Task item — Write out only the lines running from the one that contains "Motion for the" to the end of the material, both ends included.

Data section —
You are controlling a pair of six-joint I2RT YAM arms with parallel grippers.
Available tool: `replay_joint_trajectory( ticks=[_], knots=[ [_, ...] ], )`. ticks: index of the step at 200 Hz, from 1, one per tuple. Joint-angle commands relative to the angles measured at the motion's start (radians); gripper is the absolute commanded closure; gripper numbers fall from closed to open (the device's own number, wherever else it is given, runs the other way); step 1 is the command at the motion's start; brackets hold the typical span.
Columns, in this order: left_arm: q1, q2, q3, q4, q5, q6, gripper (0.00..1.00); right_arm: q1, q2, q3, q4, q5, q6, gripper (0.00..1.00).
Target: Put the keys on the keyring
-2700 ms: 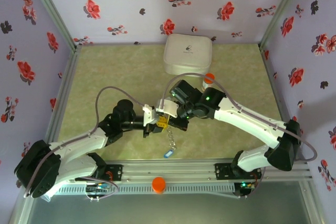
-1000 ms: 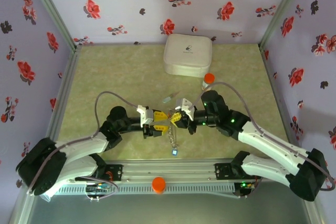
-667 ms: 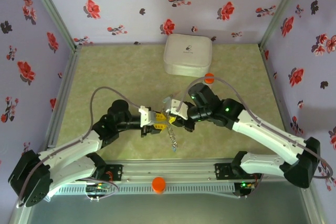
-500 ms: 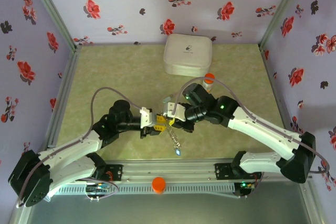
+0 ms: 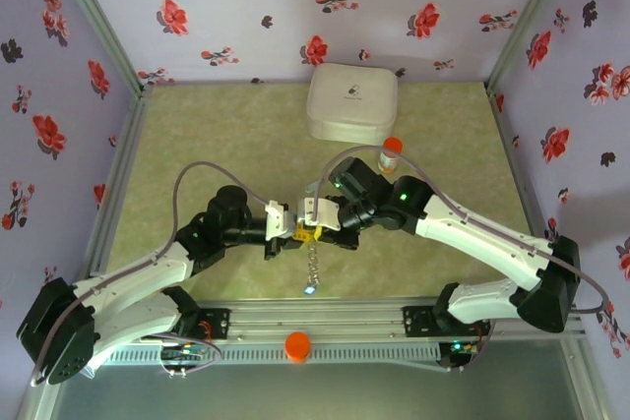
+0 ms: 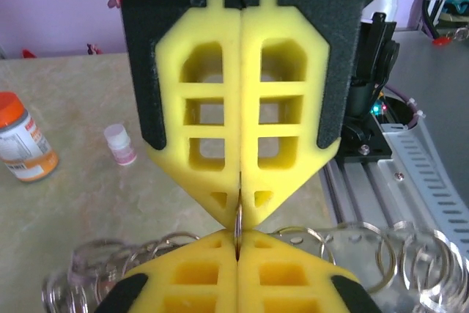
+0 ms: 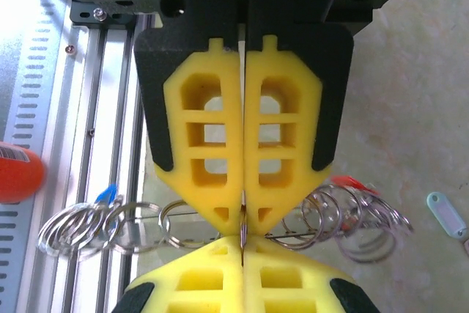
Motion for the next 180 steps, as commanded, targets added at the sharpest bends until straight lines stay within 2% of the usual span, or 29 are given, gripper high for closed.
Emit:
replay_joint_trajectory(
  ticks=[1, 13, 18, 41, 73, 112, 180],
  knots=[
    [-0.009, -0.011, 0.017, 0.015, 0.02, 0.021, 1.0, 0.01, -0.03, 0.012, 0.041, 0.008, 0.011, 1.0],
    [-0.008, -0.02, 0.01, 0.019, 0.015, 0.025, 1.0, -0.012, -0.089, -0.056, 0.135, -0.02, 0.052, 0.8],
    [-0.008, -0.024, 0.004, 0.026, 0.013, 0.026, 1.0, -0.028, -0.117, -0.094, 0.181, -0.048, 0.071, 0.75],
    [-0.008, -0.044, -0.034, 0.125, -0.005, 0.013, 1.0, -0.112, -0.228, -0.261, 0.375, -0.233, 0.141, 0.7],
    [-0.008, -0.05, -0.085, 0.283, -0.007, -0.048, 1.0, -0.128, -0.295, -0.41, 0.577, -0.261, 0.202, 0.71],
    [-0.008, -0.046, -0.111, 0.36, -0.005, -0.085, 1.0, -0.128, -0.29, -0.445, 0.63, -0.27, 0.236, 0.72],
    [-0.008, 0.007, -0.141, 0.542, 0.013, -0.182, 1.0, -0.127, -0.294, -0.47, 0.685, -0.266, 0.249, 0.84]
  ],
)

Exercise response —
Motion for the next 180 steps, as commanded, targets added at the sharpest bends until straight lines stay within 2% of the usual span, or 29 are given, gripper high for closed.
Emit:
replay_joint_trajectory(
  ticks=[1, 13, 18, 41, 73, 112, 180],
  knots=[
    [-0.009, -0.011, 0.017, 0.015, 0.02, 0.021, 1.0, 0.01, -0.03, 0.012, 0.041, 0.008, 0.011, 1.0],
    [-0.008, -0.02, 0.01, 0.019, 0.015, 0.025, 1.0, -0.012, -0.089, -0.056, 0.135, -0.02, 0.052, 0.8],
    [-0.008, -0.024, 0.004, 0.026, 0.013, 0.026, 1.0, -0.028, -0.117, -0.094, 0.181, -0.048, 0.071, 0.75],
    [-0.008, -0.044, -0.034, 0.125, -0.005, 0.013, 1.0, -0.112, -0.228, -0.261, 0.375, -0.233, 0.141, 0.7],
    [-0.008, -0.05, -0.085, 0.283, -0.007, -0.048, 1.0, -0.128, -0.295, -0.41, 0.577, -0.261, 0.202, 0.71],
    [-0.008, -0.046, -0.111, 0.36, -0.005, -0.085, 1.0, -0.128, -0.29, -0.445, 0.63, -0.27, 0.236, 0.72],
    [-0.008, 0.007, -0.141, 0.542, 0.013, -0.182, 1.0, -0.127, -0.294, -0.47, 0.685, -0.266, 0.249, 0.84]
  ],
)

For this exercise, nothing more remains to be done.